Therapeutic Benefits to Sensory Play
Sensory play offers the perfect setting for kids to explore and learn through play.
Sensory play focuses on activities that engage your child’s senses, helping them develop language skills and motor skills. It also helps with cognitive growth, fosters social interactions and encourages experimentation.
Sensory play helps the brain develop nerve connections and encourages growth of language and motor skills. It can also provide emotional wellbeing to engage with oneself this way, as well as the social connection with others who interact in the play.
There are a number of benefits to incorporating sensory play into your child’s routine including;
- Brain Development and Growth:Sensory play helps us build new brain connections and strengthen the ones we have.
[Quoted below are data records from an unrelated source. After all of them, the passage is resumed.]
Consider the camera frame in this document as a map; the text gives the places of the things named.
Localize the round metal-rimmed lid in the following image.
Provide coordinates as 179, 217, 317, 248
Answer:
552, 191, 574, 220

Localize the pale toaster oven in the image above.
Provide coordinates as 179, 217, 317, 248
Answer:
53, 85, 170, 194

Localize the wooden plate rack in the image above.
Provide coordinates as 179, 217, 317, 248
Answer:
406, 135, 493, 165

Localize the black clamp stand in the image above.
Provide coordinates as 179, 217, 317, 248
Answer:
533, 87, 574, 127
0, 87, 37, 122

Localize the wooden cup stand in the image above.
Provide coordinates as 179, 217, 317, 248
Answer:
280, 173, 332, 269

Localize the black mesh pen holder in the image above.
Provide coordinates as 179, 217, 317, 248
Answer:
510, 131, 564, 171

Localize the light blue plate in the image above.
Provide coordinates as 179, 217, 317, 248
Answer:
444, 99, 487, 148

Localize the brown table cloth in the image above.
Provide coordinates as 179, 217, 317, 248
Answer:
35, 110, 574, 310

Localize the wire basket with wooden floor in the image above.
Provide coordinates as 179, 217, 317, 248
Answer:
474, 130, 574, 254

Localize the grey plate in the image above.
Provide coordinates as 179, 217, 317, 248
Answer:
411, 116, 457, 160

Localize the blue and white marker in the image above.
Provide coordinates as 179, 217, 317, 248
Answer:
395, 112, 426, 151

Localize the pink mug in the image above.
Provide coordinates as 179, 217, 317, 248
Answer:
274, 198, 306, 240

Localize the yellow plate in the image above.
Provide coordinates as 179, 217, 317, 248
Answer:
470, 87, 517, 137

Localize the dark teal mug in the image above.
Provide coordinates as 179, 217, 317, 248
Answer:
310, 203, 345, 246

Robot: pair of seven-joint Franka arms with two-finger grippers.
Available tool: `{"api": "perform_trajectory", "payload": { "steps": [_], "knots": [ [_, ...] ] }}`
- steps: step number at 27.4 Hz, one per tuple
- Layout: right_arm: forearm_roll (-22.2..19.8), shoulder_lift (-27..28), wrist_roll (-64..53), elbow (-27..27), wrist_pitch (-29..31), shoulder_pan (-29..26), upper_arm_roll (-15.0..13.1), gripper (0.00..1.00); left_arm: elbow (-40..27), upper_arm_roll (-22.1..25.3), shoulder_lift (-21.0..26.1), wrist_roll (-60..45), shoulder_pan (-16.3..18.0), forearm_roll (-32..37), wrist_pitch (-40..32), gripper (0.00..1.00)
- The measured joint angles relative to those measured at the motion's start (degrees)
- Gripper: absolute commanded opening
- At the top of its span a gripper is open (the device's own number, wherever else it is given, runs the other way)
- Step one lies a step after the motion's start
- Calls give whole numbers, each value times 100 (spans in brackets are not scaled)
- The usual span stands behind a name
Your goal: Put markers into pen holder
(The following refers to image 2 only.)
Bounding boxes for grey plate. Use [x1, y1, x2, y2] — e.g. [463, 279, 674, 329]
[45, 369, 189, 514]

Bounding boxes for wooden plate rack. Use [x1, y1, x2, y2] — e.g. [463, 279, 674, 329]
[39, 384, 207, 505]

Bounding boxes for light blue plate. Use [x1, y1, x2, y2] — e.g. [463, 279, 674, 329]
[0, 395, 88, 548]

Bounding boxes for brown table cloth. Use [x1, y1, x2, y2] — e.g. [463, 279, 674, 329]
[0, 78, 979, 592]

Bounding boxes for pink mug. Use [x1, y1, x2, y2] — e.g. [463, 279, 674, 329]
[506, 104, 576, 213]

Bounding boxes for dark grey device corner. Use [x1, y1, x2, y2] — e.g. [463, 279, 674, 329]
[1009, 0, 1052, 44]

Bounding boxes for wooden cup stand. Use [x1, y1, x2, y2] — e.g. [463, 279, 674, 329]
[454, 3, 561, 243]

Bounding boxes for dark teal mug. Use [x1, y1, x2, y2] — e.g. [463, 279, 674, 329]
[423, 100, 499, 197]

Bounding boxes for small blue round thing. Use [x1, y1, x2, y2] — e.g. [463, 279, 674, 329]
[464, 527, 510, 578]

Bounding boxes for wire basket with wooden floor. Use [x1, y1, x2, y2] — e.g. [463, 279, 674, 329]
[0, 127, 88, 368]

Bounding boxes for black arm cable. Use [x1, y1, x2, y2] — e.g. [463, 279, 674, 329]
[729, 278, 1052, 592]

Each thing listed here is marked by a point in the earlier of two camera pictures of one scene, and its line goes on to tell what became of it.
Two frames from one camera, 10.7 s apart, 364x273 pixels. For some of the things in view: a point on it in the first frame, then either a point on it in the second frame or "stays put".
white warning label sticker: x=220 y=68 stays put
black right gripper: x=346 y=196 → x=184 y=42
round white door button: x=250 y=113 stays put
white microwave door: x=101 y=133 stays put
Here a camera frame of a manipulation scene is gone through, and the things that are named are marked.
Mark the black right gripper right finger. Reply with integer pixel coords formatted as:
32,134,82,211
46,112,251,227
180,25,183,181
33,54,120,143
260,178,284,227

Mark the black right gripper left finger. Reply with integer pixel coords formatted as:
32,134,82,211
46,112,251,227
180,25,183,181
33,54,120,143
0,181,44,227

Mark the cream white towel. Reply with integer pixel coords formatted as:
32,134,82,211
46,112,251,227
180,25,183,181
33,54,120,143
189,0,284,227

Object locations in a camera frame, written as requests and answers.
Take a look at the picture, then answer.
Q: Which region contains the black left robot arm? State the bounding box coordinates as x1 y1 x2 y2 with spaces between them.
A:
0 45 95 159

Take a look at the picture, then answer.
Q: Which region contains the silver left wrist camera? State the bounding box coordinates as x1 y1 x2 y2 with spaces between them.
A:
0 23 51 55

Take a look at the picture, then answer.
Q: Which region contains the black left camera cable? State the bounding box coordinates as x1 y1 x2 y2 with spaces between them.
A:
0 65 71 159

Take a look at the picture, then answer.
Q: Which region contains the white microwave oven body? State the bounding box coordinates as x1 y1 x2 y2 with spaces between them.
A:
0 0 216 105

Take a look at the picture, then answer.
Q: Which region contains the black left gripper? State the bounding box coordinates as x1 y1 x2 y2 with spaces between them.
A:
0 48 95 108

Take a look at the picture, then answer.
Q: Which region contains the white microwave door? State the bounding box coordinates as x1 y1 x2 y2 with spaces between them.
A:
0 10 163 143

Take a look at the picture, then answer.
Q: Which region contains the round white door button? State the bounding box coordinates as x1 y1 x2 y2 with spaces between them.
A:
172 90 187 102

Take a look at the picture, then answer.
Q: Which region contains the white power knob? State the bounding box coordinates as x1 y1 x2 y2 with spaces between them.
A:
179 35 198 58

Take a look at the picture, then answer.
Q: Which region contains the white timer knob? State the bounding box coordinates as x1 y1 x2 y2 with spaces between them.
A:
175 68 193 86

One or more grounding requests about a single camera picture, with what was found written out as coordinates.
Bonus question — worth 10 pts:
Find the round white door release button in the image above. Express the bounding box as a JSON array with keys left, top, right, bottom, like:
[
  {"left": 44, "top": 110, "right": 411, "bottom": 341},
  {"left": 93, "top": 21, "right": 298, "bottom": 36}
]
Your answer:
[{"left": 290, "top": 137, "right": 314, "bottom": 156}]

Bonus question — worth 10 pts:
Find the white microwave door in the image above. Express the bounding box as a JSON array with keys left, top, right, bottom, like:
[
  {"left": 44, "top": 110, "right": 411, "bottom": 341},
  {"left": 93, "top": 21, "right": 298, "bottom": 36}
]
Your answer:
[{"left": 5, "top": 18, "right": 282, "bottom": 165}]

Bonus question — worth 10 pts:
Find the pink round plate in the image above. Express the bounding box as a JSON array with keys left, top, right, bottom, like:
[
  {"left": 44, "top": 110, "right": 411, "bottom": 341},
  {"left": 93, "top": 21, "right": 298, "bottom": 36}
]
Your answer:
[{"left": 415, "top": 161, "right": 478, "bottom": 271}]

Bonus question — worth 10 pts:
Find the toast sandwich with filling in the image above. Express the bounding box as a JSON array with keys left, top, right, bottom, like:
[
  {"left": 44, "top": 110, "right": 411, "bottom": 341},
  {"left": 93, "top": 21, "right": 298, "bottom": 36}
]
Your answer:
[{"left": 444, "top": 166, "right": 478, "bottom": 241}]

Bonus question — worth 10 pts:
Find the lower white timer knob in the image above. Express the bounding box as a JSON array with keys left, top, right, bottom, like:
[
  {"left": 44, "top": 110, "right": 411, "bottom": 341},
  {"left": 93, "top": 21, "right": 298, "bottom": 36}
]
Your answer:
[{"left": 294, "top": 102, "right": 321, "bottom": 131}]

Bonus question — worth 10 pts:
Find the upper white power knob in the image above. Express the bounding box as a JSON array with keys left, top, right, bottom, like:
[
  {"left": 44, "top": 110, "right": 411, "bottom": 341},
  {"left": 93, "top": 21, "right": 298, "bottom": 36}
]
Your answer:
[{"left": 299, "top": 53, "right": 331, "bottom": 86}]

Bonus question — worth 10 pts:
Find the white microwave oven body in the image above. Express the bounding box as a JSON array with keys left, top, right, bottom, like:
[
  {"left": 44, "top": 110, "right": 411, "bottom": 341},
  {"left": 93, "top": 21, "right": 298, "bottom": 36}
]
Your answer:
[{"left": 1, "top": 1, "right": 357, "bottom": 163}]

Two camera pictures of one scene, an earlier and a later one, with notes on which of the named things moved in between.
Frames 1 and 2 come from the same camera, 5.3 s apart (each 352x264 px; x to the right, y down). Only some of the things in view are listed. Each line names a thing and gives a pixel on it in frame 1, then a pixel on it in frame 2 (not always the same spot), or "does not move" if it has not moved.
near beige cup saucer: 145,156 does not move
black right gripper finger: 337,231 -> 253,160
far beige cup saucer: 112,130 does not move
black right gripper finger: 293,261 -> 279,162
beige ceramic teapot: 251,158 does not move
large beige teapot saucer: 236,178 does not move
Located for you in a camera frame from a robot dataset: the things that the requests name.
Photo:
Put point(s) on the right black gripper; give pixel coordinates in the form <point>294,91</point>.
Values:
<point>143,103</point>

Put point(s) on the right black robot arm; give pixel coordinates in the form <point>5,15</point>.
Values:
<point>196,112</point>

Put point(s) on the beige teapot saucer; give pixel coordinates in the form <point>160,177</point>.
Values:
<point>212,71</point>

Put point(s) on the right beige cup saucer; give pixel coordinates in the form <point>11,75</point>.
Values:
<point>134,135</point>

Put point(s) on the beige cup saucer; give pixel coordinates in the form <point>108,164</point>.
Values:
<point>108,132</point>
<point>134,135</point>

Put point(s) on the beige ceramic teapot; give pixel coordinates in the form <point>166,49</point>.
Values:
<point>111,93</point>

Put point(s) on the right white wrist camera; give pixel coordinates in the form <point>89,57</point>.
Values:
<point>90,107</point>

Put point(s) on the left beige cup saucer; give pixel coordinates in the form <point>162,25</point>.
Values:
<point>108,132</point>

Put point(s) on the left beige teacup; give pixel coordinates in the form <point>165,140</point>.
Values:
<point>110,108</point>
Through asking questions, thinking about how things work, doing experiments and analyzing results children are learning how things work and are figuring things out.
- Regulation of Emotions: Being familiar with a tactile experience prepares you to handle it the next time you encounter that experience and any other time you experience something that triggers that emotion.
- Language development: Sensory play helps kids engage in more sensory experiences. By engaging the senses, children can learn how to describe what they’re doing and how it feels, eventually using more descriptive words to communicate.
- Developing Gross and Fine Motor Skills: Sensory play not only gives kids practice with manipulating objects, it actually can strengthen motor pathways in the brain. Tactile play that focuses on building, pouring and mixing, your child builds on their ability to use small muscle groups and coordinate movements. Gross motor skills include sitting, crawling, jumping and running – all which use your child’s body’s large muscles in their arms, legs and core (stomach area).
- Adds Ease to Daily Life: When kids enjoy sensory play, especially at a young age, they’re more likely to develop a tolerance to many different types of sensory input. A child’s level of comfort with sensory input can impact how the child is able to interact with the world around them. When sensory play involves siblings or peers, your child can begin to develop social skills.
Sensory play is integral to the development of gross and fine motor skills, cognitive skills, and social skills. As your child develops from infancy to childhood – sensory play is vital.